### [EXERCISE GOAL]
Retype the records word for word. Skip every image.

### [WORKING DATA]
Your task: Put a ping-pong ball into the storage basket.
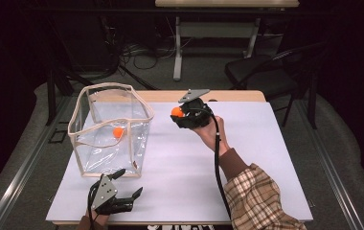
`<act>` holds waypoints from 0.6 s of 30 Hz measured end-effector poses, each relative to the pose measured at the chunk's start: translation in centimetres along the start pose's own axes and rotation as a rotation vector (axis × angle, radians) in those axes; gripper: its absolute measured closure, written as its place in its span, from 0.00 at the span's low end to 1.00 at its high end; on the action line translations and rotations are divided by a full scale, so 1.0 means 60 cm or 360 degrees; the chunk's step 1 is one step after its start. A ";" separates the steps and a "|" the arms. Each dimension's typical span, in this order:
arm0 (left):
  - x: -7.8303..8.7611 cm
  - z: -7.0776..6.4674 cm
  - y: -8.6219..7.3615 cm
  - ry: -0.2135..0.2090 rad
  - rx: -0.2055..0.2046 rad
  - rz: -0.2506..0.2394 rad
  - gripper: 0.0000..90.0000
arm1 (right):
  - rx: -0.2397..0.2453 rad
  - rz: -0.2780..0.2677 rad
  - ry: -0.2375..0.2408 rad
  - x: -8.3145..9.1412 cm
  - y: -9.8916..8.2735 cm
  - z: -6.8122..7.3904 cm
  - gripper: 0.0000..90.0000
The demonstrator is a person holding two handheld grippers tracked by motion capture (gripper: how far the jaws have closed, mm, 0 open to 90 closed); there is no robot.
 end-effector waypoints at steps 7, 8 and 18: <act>0.000 0.000 0.000 0.0001 0.0001 -0.0003 0.18 | 0.0006 -0.0018 0.0012 -0.001 0.016 0.005 0.57; 0.000 0.000 0.000 -0.0001 0.0000 -0.0003 0.18 | 0.0012 -0.0021 0.0015 -0.002 0.018 0.006 0.57; 0.000 0.000 0.000 -0.0001 0.0001 -0.0004 0.18 | 0.0028 -0.0028 0.0029 -0.005 0.033 0.010 0.57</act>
Point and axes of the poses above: each handheld gripper's, and its own axes: x roughly backward along the jaws, y roughly out of its top, z roughly to its left, the point moved 5 cm from there along -x, roughly forward along the jaws, and after that the axes turned 4 degrees about y, right-handed, at the moved point
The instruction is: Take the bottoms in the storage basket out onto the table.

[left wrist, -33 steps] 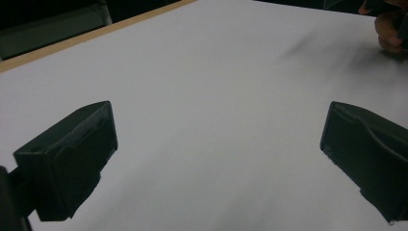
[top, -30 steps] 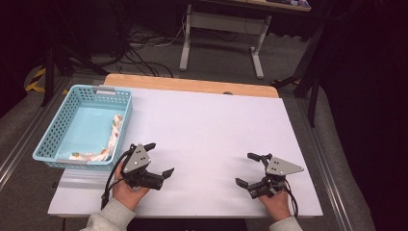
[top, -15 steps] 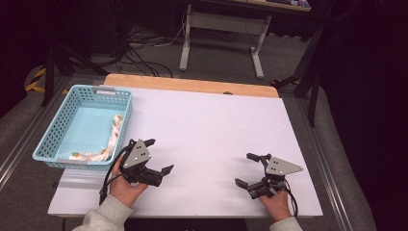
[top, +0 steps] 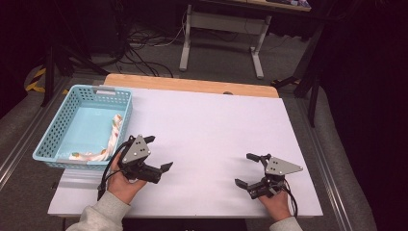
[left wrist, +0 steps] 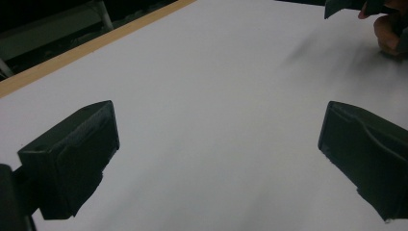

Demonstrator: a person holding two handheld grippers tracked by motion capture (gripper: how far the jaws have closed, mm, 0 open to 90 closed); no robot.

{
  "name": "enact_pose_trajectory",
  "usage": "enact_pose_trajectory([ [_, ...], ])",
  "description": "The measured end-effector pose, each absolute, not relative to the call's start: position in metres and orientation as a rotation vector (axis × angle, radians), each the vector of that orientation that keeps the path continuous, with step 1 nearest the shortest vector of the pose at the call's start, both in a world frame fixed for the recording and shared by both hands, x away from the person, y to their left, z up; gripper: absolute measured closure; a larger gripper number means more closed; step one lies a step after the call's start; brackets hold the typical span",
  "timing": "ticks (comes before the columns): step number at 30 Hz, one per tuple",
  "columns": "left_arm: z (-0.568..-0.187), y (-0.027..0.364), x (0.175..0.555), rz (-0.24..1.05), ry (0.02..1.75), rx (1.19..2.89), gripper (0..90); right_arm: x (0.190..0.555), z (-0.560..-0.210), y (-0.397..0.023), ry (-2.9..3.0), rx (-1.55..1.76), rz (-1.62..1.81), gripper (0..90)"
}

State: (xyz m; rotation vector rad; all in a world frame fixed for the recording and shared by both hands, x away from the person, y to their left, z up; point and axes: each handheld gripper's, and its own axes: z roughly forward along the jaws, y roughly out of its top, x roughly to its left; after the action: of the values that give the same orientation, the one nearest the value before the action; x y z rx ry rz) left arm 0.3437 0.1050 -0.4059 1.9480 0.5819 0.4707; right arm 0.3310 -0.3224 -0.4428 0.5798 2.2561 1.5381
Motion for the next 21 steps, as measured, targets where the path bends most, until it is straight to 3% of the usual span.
enact_pose_trajectory([
  [21, -0.386, 0.111, 0.352, 0.446, 0.566, 1.997, 3.0, 0.331, -0.443, -0.322, 2.258, 0.58, 1.535, 0.5],
])
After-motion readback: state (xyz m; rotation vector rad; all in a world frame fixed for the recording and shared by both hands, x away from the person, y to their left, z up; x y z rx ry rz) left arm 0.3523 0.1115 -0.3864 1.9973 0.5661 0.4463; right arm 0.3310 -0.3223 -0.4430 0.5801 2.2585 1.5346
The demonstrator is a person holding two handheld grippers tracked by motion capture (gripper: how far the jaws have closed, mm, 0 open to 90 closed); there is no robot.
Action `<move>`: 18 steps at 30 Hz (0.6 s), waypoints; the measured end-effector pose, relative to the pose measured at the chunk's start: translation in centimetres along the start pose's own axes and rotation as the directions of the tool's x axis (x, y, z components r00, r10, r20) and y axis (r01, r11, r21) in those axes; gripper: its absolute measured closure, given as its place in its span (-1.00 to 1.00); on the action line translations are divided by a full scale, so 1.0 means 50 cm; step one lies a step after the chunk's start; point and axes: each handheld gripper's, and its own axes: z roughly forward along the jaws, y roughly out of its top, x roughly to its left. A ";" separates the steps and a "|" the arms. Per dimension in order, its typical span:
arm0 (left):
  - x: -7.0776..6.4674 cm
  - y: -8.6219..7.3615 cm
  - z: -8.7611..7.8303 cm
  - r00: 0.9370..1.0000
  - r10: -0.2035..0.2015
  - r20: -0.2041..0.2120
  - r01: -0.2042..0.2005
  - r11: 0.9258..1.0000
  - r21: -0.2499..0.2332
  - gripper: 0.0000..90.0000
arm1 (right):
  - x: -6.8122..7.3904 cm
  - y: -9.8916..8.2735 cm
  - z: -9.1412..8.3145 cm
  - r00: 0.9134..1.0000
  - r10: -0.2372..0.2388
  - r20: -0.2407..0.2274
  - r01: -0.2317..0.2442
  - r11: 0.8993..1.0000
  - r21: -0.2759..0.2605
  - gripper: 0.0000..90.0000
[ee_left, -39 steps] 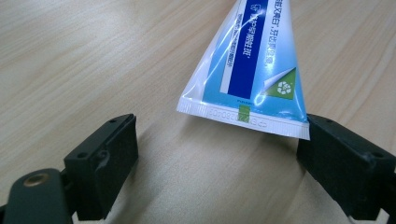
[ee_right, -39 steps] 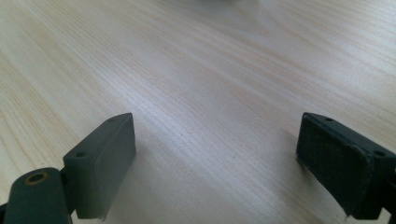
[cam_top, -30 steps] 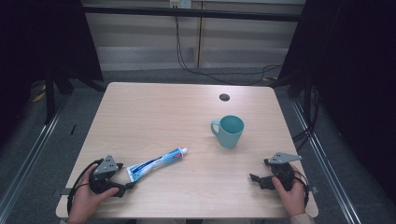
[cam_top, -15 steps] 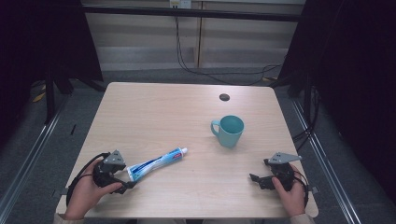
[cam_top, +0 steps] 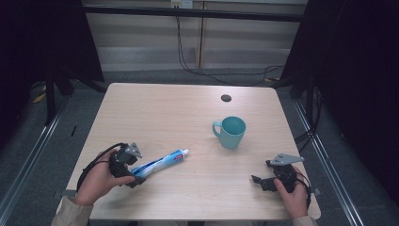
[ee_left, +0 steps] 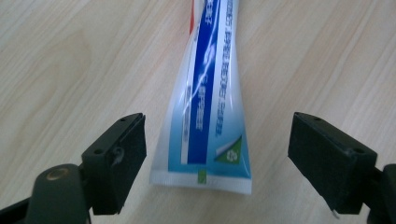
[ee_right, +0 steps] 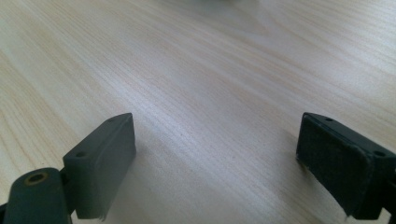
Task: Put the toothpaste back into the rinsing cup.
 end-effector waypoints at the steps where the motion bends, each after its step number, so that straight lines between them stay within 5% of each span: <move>1: 0.002 0.014 0.007 1.000 -0.004 -0.004 0.004 1.000 0.015 -0.56 | 0.000 0.000 0.000 1.000 0.000 0.000 0.000 1.000 0.000 -0.75; 10: 0.004 0.053 0.031 0.999 0.039 0.008 -0.039 0.994 0.097 -0.36 | 0.000 0.000 0.000 1.000 0.000 0.000 0.000 1.000 0.000 -0.75; 18: 0.008 0.072 0.057 1.000 0.019 0.020 -0.021 0.990 0.139 -0.21 | 0.000 0.000 0.000 1.000 0.000 0.000 0.000 1.000 0.000 -0.75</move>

### [WRITTEN ANSWER]
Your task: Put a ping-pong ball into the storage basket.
`<act>` holds waypoints from 0.6 s of 30 Hz measured end-effector poses, each relative to the pose measured at the chunk's start: translation in centimetres along the start pose's own axes and rotation as a rotation vector (axis × angle, radians) in those axes; gripper: its absolute measured closure, written as its place in its span, from 0.00 at the span's low end to 1.00 at its high end; on the action line translations and rotations are divided by a full scale, so 1.0 means 60 cm or 360 degrees; the chunk's step 1 is one step after its start. A ";" separates the steps and a "|" the arms. Each dimension's typical span, in this order:
arm0 (left):
  - x: -7.8303..8.7611 cm
  - z: -7.0776..6.4674 cm
  - y: -8.6219..7.3615 cm
  - ry: -0.2135..0.2090 rad
  - rx: -0.2055..0.2046 rad
  - rz: -0.2506..0.2394 rad
  - gripper: 0.0000..90.0000
arm1 (right):
  - rx: -0.2397..0.2453 rad
  - rz: -0.2780..0.2677 rad
  - ry: -0.2375..0.2408 rad
  - x: -8.3145..9.1412 cm
  - y: -9.8916..8.2735 cm
  - z: -6.8122..7.3904 cm
  - gripper: 0.0000..90.0000
The demonstrator is a person holding two handheld grippers tracked by motion capture (gripper: how far the jaws have closed, mm, 0 open to 90 closed); there is no robot.
 end-effector waypoints at steps 7, 8 and 18: <act>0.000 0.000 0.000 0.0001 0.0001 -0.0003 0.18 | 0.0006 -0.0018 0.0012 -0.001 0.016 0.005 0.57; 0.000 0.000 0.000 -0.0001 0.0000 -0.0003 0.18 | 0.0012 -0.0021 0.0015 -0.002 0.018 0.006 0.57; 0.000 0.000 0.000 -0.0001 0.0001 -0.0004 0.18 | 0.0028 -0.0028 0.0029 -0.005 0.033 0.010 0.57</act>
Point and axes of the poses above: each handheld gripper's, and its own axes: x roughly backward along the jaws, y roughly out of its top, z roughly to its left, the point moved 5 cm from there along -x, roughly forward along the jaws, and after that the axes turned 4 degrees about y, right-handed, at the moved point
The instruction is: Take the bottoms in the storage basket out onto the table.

[left wrist, -33 steps] 
[top, -30 steps] 
[top, -15 steps] 
[top, +0 steps] 
[left wrist, +0 steps] 

Demonstrator: a person holding two handheld grippers tracked by motion capture (gripper: how far the jaws have closed, mm, 0 open to 90 closed); no robot.

{
  "name": "enact_pose_trajectory",
  "usage": "enact_pose_trajectory([ [_, ...], ])",
  "description": "The measured end-effector pose, each absolute, not relative to the call's start: position in metres and orientation as a rotation vector (axis × angle, radians), each the vector of that orientation that keeps the path continuous, with step 1 nearest the shortest vector of the pose at the call's start, both in a world frame fixed for the recording and shared by both hands, x away from the person, y to their left, z up; gripper: absolute measured closure; a larger gripper number means more closed; step one lies a step after the call's start; brackets hold the typical span",
  "timing": "ticks (comes before the columns): step number at 30 Hz, one per tuple",
  "columns": "left_arm: z (-0.568..-0.187), y (-0.027..0.364), x (0.175..0.555), rz (-0.24..1.05), ry (0.02..1.75), rx (1.19..2.89), gripper (0..90); right_arm: x (0.190..0.555), z (-0.560..-0.210), y (-0.397..0.023), ry (-2.9..3.0), rx (-1.55..1.76), rz (-1.62..1.81), gripper (0..90)"
}

State: (xyz m; rotation vector rad; all in a world frame fixed for the recording and shared by both hands, x away from the person, y to their left, z up; point and axes: each handheld gripper's, and its own axes: z roughly forward along the jaws, y roughly out of its top, x roughly to its left; after the action: of the values that give the same orientation, the one nearest the value before the action; x y z rx ry rz) left arm 0.3437 0.1050 -0.4059 1.9480 0.5819 0.4707; right arm 0.3310 -0.3224 -0.4428 0.5798 2.2561 1.5381
Motion for the next 21 steps, as measured, targets where the path bends most, until it is straight to 3% of the usual span.
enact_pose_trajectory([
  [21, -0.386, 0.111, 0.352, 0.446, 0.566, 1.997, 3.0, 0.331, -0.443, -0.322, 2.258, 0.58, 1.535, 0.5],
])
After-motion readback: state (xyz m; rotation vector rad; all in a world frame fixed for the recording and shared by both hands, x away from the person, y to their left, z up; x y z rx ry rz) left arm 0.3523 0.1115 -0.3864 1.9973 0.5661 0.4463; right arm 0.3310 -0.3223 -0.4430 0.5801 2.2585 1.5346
The demonstrator is a person holding two handheld grippers tracked by motion capture (gripper: how far the jaws have closed, mm, 0 open to 90 closed); there is no robot.
Action `<move>`: 18 steps at 30 Hz (0.6 s), waypoints; the measured end-effector pose, relative to the pose measured at the chunk's start: translation in centimetres along the start pose's own axes and rotation as the directions of the tool's x axis (x, y, z components r00, r10, r20) and y axis (r01, r11, r21) in those axes; gripper: its absolute measured closure, given as its place in its span (-1.00 to 1.00); on the action line translations are divided by a full scale, so 1.0 means 50 cm; step one lies a step after the chunk's start; point and axes: each handheld gripper's, and its own axes: z roughly forward along the jaws, y roughly out of its top, x roughly to its left. A ";" separates the steps and a "|" the arms. Per dimension in order, its typical span:
arm0 (left):
  - x: -7.0776..6.4674 cm
  - y: -8.6219..7.3615 cm
  - z: -8.7611..7.8303 cm
  - r00: 0.9370..1.0000
  - r10: -0.2035..0.2015
  - r20: -0.2041..0.2120
  - r01: -0.2042..0.2005
  - r11: 0.9258..1.0000
  - r21: -0.2499..0.2332
  - gripper: 0.0000..90.0000
arm1 (right):
  - x: -6.8122..7.3904 cm
  - y: -9.8916..8.2735 cm
  - z: -9.1412..8.3145 cm
  - r00: 0.9134..1.0000
  - r10: -0.2372..0.2388
  - r20: -0.2407..0.2274
  - r01: -0.2317..0.2442
  - r11: 0.8993..1.0000
  - r21: -0.2759..0.2605
  - gripper: 0.0000..90.0000
[ee_left, -39 steps] 
[ee_right, -39 steps] 
[cam_top, -30 steps] 
[cam_top, -15 steps] 
[cam_top, +0 steps] 
[ee_left, +0 steps] 
[ee_right, +0 steps] 
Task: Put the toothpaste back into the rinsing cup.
 end-effector waypoints at the steps where the motion bends, each after its step number, so that straight lines between them stay within 5% of each span: <move>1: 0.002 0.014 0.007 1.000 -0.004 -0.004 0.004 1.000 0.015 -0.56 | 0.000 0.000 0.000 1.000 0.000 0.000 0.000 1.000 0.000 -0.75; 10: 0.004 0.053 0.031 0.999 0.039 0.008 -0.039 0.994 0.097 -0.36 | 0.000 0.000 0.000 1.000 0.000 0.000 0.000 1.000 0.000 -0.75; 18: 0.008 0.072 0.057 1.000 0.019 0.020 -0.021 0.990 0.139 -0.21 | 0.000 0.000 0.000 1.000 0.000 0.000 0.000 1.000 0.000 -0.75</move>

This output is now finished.